Безмолвный Даву медленно покачал своей тяжелой головой.
- Такого я не предлагаю.
- Хорошо.
Младший Даву пристально посмотрел в глаза старшего близнеца.
- Тебе одному известно, что ты способен вынести. Я только сообщаю, что такое лекарство существует, на тот случай, если ты поймешь, что не в состоянии выносить свою муку.
- Кэтрин заслуживает оплакивания.
Еще один печальный кивок. "Да".
- Она заслуживает того, чтобы ее помнили. Кто будет помнить ее, если не я?
- Я понимаю, - сказал Безмолвный Даву. - Я понимаю твое желание испытывать эти чувства и их необходимость. Я заговорил о Лете потому, что слишком хорошо понимаю страдания, которые ты сейчас испытываешь. Потому что, - он облизнул губы, - я тоже потерял Кэтрин.
Даву уставился на него в изумлении.
- Ты… - выдавил он. - Она… ее убили?
- Нет. - Лицо сиба восстановило свою обычную безмятежность. - Она оставила меня несколько лет назад.
Даву мог только молча смотреть.
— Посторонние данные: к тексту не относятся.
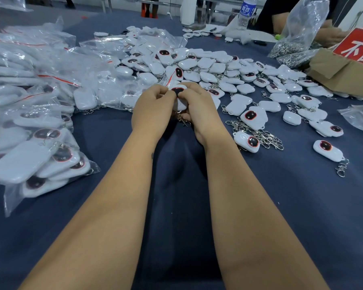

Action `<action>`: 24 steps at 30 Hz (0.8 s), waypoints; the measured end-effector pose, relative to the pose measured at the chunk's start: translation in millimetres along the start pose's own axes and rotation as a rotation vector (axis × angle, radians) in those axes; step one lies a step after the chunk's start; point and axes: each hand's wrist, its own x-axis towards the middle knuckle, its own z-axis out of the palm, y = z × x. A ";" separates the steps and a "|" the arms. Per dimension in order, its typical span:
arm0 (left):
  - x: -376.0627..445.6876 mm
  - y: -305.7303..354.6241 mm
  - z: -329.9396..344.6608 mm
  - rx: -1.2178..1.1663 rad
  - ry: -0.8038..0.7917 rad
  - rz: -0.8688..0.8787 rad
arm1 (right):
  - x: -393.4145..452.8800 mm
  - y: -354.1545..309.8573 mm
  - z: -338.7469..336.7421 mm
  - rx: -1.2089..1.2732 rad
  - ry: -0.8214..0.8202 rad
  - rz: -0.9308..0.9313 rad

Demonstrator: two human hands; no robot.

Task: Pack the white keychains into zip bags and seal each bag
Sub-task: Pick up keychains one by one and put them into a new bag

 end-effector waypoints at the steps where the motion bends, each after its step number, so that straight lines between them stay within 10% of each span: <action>1: 0.4 -0.3 0.0 -0.005 0.004 0.003 | 0.1 0.0 0.0 0.013 -0.005 0.005; 24: 3.2 -6.3 -3.3 0.205 0.221 0.052 | 5.1 -2.3 -2.5 0.084 0.302 -0.157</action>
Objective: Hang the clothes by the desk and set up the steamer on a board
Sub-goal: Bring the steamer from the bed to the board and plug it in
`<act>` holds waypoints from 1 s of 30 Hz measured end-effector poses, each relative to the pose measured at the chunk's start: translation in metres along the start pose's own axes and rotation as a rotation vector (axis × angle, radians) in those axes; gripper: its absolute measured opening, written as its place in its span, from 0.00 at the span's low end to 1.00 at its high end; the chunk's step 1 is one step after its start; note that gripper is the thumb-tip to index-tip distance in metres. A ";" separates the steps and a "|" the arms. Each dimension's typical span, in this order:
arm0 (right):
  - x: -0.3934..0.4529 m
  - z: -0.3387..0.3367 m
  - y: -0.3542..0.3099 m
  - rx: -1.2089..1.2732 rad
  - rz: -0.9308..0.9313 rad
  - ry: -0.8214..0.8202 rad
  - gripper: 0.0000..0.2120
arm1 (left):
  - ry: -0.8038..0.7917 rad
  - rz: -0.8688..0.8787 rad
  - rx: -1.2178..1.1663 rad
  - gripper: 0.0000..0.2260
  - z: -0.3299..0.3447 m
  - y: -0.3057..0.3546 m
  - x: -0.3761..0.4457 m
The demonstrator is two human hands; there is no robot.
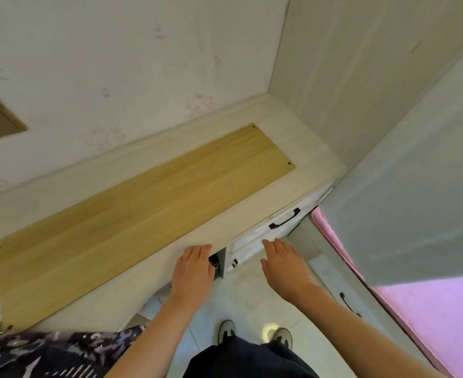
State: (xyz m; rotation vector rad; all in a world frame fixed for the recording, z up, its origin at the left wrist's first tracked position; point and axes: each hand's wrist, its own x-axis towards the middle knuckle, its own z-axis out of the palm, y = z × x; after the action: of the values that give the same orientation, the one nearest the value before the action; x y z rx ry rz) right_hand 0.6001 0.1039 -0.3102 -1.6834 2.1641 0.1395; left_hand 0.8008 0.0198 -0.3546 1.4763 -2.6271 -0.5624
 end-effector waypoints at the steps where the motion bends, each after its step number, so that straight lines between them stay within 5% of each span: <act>1: -0.008 0.000 0.006 0.010 0.028 0.015 0.24 | -0.002 0.041 0.006 0.18 0.002 0.008 0.002; 15: -0.153 0.041 0.110 0.172 0.413 0.173 0.18 | -0.140 0.454 -0.082 0.16 0.047 0.162 -0.015; 30: -0.374 0.117 0.245 0.256 0.794 0.301 0.16 | -0.284 0.828 -0.053 0.15 0.152 0.379 -0.137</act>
State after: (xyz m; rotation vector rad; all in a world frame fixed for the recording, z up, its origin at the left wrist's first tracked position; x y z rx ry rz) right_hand 0.4713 0.5471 -0.3208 -0.6700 2.8159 -0.1828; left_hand 0.5304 0.3541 -0.3478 0.2082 -3.0382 -0.7496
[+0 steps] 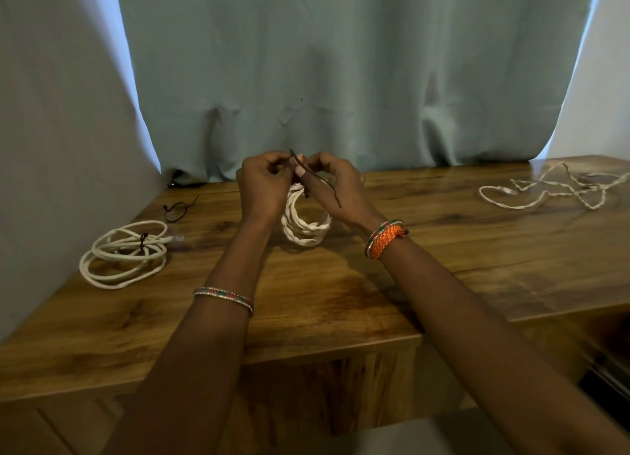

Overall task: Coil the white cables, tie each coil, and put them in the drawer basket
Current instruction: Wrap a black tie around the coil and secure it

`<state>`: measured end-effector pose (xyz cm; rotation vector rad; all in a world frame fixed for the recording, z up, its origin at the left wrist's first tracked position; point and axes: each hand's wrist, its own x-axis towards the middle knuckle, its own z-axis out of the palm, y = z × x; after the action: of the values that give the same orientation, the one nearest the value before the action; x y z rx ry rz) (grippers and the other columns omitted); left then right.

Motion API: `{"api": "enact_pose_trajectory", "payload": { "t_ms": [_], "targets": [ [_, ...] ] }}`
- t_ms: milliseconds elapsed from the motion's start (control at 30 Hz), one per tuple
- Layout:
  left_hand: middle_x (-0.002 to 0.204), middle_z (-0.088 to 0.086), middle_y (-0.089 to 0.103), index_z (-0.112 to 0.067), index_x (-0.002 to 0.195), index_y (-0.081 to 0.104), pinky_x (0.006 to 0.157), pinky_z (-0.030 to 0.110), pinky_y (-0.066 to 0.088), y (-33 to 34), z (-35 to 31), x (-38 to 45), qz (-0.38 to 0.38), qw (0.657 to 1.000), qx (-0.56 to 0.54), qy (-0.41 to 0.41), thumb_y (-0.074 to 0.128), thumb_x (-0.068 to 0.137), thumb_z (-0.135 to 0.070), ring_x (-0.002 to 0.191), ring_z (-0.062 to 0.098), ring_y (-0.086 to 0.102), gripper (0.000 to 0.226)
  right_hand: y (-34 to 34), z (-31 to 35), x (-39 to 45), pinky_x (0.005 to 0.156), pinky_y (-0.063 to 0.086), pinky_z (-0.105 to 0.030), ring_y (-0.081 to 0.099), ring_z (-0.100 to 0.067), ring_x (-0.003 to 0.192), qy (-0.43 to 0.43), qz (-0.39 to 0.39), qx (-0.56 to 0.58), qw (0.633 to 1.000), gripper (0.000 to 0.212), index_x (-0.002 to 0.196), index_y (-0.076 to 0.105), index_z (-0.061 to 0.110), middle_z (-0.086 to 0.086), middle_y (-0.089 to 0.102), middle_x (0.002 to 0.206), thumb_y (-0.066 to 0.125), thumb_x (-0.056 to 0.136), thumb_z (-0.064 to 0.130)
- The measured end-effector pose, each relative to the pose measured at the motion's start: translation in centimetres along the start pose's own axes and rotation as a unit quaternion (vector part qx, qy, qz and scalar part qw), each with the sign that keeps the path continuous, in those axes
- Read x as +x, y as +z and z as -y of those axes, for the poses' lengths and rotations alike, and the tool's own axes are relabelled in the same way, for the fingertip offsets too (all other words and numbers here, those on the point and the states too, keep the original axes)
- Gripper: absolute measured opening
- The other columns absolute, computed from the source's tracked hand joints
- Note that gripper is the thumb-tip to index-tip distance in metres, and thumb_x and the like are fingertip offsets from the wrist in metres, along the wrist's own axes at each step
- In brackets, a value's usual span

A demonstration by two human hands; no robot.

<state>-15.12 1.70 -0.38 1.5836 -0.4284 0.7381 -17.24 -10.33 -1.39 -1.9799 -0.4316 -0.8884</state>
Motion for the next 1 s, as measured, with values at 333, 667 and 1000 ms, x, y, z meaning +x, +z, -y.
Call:
{"api": "enact_pose_trajectory", "payload": {
  "t_ms": [333,667,1000],
  "targets": [
    [0.057,-0.005,0.043,-0.018,0.073,0.047,0.046,0.018,0.036,1.5,-3.9,-1.3,-0.024,0.987,-0.150,0.057,0.037,0.099,-0.013,0.047,0.002,0.041,0.028,0.3,0.2,-0.5,0.096,0.022,-0.041,0.058,-0.015,0.094,-0.083,-0.047,-0.182,0.979,0.004,0.080,0.068,0.023,0.009,0.069,0.081,0.066,0.080,0.025],
    [0.036,-0.009,0.020,-0.018,0.065,0.037,0.035,0.015,0.010,0.5,-5.5,-1.8,-0.042,0.880,-0.377,-0.286,0.026,0.095,-0.009,0.031,0.006,0.015,0.033,-0.4,-1.7,0.1,0.094,0.024,-0.044,0.059,-0.025,0.103,-0.298,-0.118,-0.398,0.859,0.008,0.082,0.067,0.021,0.006,0.068,0.097,0.060,0.082,0.025],
    [0.034,-0.008,0.018,-0.019,0.060,0.034,0.036,0.012,0.011,1.0,-6.1,-3.6,-0.046,0.831,-0.410,-0.372,0.022,0.086,-0.004,0.028,0.007,0.014,0.033,-0.8,-1.7,-0.4,0.075,0.026,-0.036,0.051,-0.024,0.079,-0.297,-0.138,-0.418,0.848,0.021,0.074,0.061,0.019,-0.002,0.059,0.081,0.068,0.054,0.015]
  ]
}}
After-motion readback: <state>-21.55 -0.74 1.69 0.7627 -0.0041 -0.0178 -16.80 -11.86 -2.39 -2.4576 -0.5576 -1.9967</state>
Факт, о котором было сказано столь обыденными словами, казался непостижимым.
- Я… - начал было он, но пальцы опередили язык. "Что случилось?"
- Мы прожили вместе полтора века. Мы стали разными. Так получилось.
"Только не с нами! - протестовал разум Даву. - Только не с Даву и Кэтрин".
Только не с двумя людьми, которые вместе образуют нечто большее, чем по отдельности. Не с нами. Никогда.
Но, глядя в покорное меланхоличное лицо сиба, Даву понял, что это правда.
И тогда непостижимым образом к нему вернулась надежда.
- Потрясение? - переспросил Старый Даву. - Нет, только не для нас.
- Все было в их загрузках, - сказала Рыжая Кэтрин. - Светловолосая Кэтрин очень тщательно редактировала некоторые из своих чувств и суждений, прежде чем послать их мне на загрузку, но я все же могла почувствовать, что в ее отношении что-то изменилось. И зная ее, я могла догадаться, что она оставляла за кадром… Помню, как три года назад, еще до этого разрыва, я говорила Даву, что их отношения под угрозой.
- И все же Безмолвный был изумлен, когда это случилось, - сказал Старый Даву. - Каким бы искушенным он ни был в сфере человеческой природы, во всем, что касалось Кэтрин, он оставался слепцом. - Он обнял Рыжую Кэтрин за плечи и поцеловал в щеку. - Как, впрочем, и все мы, - добавил он.
Кэтрин приняла поцелуй, грациозно склонив голову, затем спросила Даву:
- Что ты выберешь - голубую комнату здесь или зеленую комнату наверху? В зеленой комнате удобное кресло у окна и прекрасный вид на залив, но она маленькая.
- Я выбираю зеленую комнату, - сказал Даву. Мне не нужно много места, подумал он, ведь я один.